━━━━━ Available data ━━━━━

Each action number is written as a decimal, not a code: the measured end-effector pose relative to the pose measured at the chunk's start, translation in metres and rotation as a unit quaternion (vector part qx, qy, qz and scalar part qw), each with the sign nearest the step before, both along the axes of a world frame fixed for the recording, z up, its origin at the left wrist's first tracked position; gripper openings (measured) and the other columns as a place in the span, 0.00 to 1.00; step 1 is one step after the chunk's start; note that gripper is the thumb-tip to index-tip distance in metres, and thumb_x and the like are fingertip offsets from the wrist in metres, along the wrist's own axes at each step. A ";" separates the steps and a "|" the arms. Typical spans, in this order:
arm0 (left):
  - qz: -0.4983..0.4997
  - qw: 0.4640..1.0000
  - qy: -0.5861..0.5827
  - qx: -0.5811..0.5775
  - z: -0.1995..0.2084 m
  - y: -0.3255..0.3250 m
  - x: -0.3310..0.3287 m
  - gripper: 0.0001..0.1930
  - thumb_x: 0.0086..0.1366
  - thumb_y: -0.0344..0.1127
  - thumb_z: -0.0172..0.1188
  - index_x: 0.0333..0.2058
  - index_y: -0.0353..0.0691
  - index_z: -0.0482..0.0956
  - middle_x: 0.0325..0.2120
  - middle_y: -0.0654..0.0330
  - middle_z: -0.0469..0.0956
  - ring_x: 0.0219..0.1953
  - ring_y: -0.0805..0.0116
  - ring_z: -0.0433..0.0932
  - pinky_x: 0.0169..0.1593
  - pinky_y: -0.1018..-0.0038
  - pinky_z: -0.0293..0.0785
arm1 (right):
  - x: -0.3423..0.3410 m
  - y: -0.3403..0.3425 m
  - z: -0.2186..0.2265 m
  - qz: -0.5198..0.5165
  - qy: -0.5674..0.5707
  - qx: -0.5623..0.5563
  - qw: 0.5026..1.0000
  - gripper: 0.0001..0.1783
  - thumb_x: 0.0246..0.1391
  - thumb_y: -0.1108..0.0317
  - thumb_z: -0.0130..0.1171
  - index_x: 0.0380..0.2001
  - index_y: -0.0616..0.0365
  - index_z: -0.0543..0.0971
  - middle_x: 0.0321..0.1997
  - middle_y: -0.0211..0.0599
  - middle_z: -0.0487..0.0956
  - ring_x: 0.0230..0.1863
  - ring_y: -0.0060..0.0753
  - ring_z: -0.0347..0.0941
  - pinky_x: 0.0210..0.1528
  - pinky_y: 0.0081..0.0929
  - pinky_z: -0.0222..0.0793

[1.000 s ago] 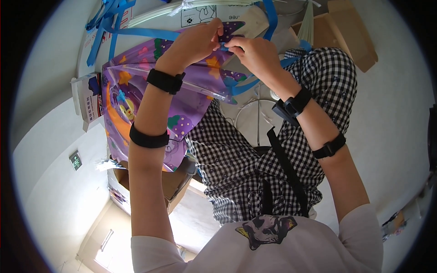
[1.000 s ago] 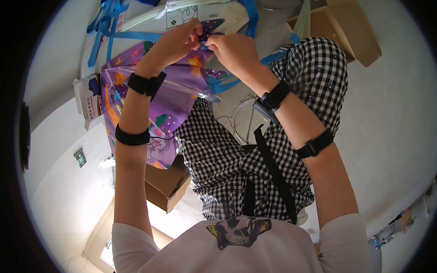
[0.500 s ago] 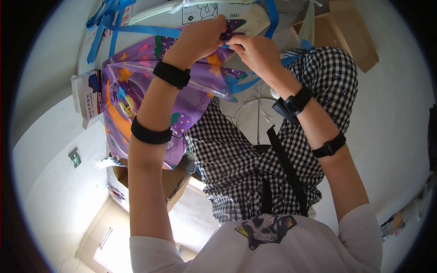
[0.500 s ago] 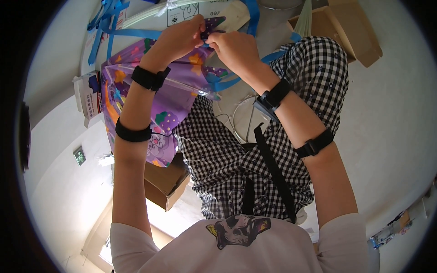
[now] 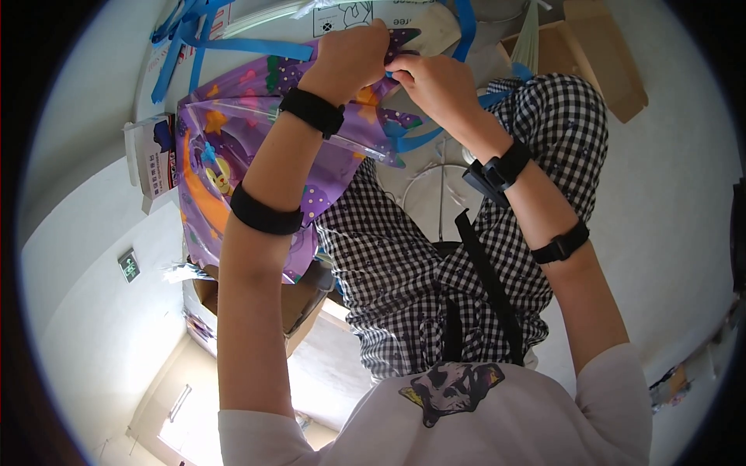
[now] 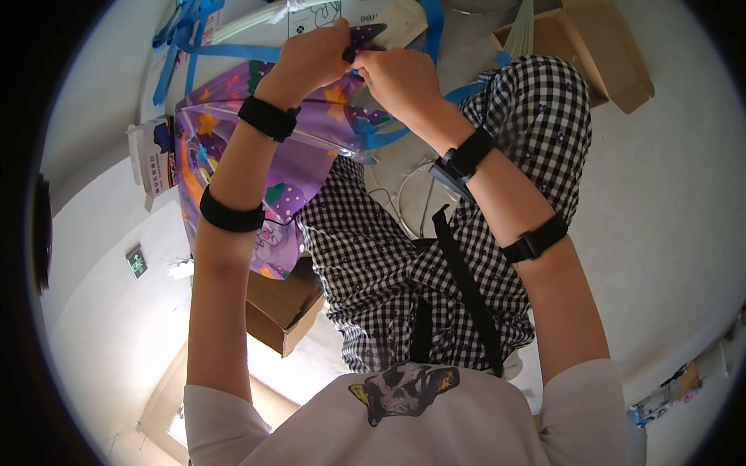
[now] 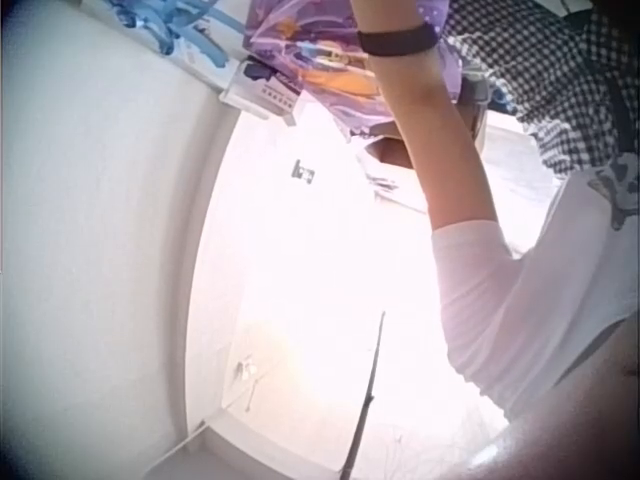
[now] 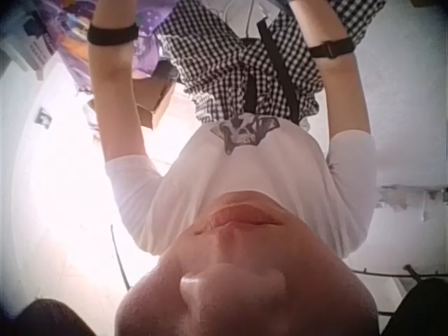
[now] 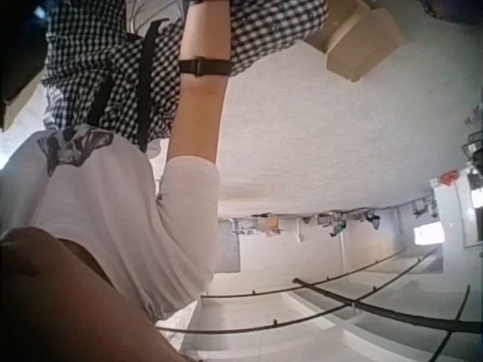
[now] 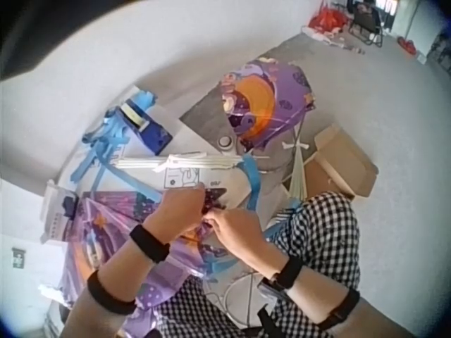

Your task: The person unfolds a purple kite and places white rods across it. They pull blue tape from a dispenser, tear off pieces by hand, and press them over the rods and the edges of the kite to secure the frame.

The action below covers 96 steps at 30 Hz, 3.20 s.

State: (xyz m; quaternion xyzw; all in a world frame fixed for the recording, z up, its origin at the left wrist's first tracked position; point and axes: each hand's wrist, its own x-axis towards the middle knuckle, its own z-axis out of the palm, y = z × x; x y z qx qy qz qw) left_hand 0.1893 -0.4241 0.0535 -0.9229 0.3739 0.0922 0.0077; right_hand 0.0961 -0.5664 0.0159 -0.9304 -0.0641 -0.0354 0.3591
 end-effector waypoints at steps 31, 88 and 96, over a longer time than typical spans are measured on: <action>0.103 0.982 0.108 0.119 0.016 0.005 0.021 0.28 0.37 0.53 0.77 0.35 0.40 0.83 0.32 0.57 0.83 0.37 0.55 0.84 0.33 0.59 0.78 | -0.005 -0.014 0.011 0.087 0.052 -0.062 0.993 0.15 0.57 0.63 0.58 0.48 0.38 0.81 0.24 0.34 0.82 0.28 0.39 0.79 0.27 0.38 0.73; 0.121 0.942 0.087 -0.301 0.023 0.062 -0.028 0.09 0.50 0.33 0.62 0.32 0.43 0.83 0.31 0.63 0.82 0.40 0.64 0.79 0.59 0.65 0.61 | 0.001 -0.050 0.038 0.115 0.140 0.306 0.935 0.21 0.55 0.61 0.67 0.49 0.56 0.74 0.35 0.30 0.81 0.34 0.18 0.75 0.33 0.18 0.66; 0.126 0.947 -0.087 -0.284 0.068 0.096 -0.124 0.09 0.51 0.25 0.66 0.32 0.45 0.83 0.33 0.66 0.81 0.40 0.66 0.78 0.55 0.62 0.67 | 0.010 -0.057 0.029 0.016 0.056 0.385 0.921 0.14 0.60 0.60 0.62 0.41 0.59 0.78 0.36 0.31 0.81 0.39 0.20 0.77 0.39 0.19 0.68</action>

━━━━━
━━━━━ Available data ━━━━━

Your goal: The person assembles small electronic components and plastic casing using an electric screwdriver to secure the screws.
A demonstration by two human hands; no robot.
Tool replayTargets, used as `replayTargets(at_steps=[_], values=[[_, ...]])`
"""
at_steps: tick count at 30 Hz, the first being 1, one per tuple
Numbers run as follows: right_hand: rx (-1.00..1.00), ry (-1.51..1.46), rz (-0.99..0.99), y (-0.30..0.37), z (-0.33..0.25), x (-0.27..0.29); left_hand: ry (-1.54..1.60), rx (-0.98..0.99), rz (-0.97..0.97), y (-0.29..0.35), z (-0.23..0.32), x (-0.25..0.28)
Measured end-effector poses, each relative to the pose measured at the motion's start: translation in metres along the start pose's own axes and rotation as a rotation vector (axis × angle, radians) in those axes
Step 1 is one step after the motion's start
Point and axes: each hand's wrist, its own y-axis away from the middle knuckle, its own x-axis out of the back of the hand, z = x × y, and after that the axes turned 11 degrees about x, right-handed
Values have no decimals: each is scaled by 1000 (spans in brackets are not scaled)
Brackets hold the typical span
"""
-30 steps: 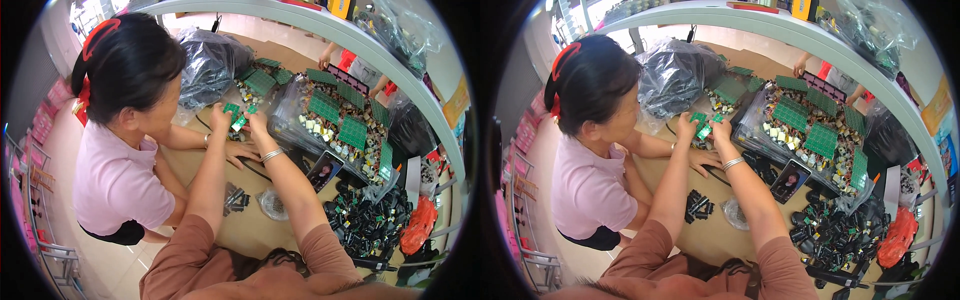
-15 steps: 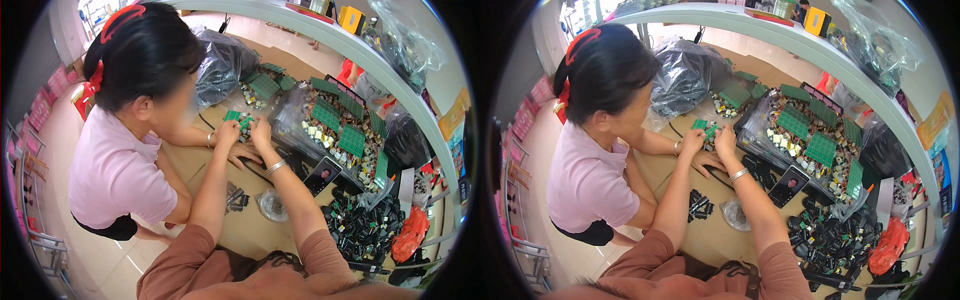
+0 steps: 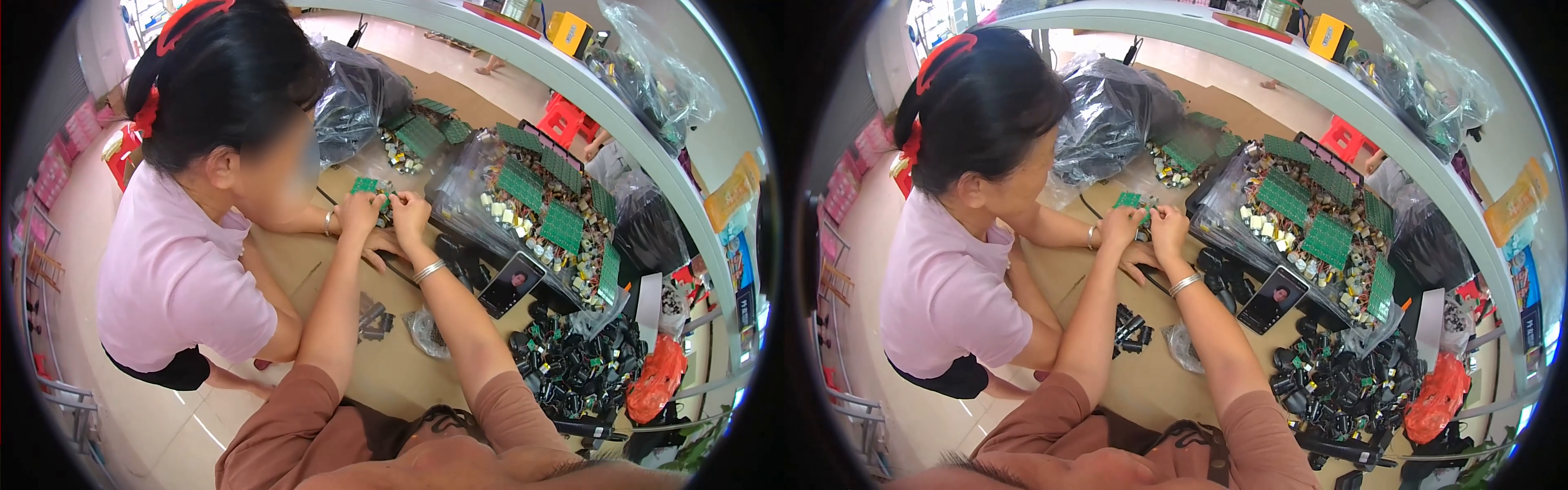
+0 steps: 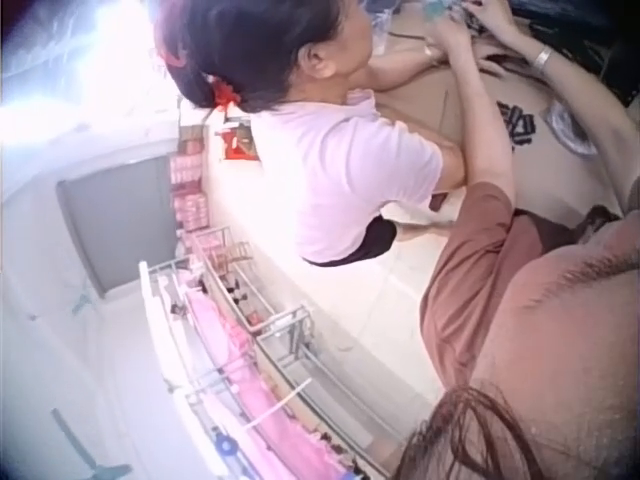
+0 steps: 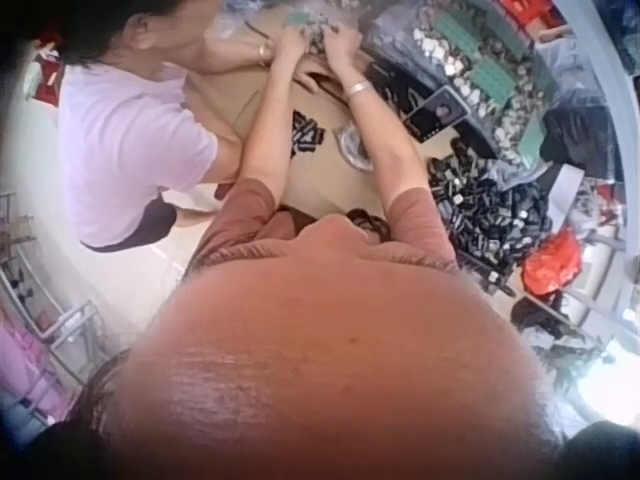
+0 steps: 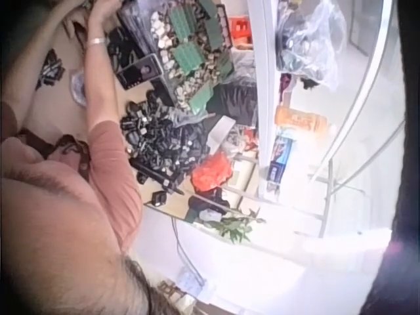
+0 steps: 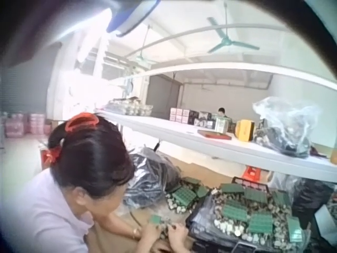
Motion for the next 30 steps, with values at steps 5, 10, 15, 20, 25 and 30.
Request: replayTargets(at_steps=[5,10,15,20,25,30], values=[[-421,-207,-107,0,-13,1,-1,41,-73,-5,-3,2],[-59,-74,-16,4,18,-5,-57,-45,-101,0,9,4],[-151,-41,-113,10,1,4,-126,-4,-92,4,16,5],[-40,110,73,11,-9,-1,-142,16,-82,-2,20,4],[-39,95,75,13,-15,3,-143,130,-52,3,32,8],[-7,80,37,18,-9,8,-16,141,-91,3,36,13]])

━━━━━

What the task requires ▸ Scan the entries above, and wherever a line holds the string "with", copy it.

The answer ▸
Each action number is written as a decimal, not a code: the measured end-effector pose relative to the pose measured at the chunk's start, translation in metres and rotation as a unit quaternion (vector part qx, qy, qz and scalar part qw), each with the sign nearest the step before, both along the axes of a world frame fixed for the recording, z up, its origin at the left wrist's first tracked position; gripper openings (measured) and the other columns as a place in the span, 0.00 to 1.00; step 1 is one step after the chunk's start; note that gripper is the thumb-tip to index-tip distance in metres, and thumb_x and the like are fingertip offsets from the wrist in metres, along the wrist's own axes at each step. A ";" separates the steps and a "|" the arms. Typical spans, in this order:
Motion for the next 30 steps, with values at steps 5, 10, 15, 20, 25 and 30.

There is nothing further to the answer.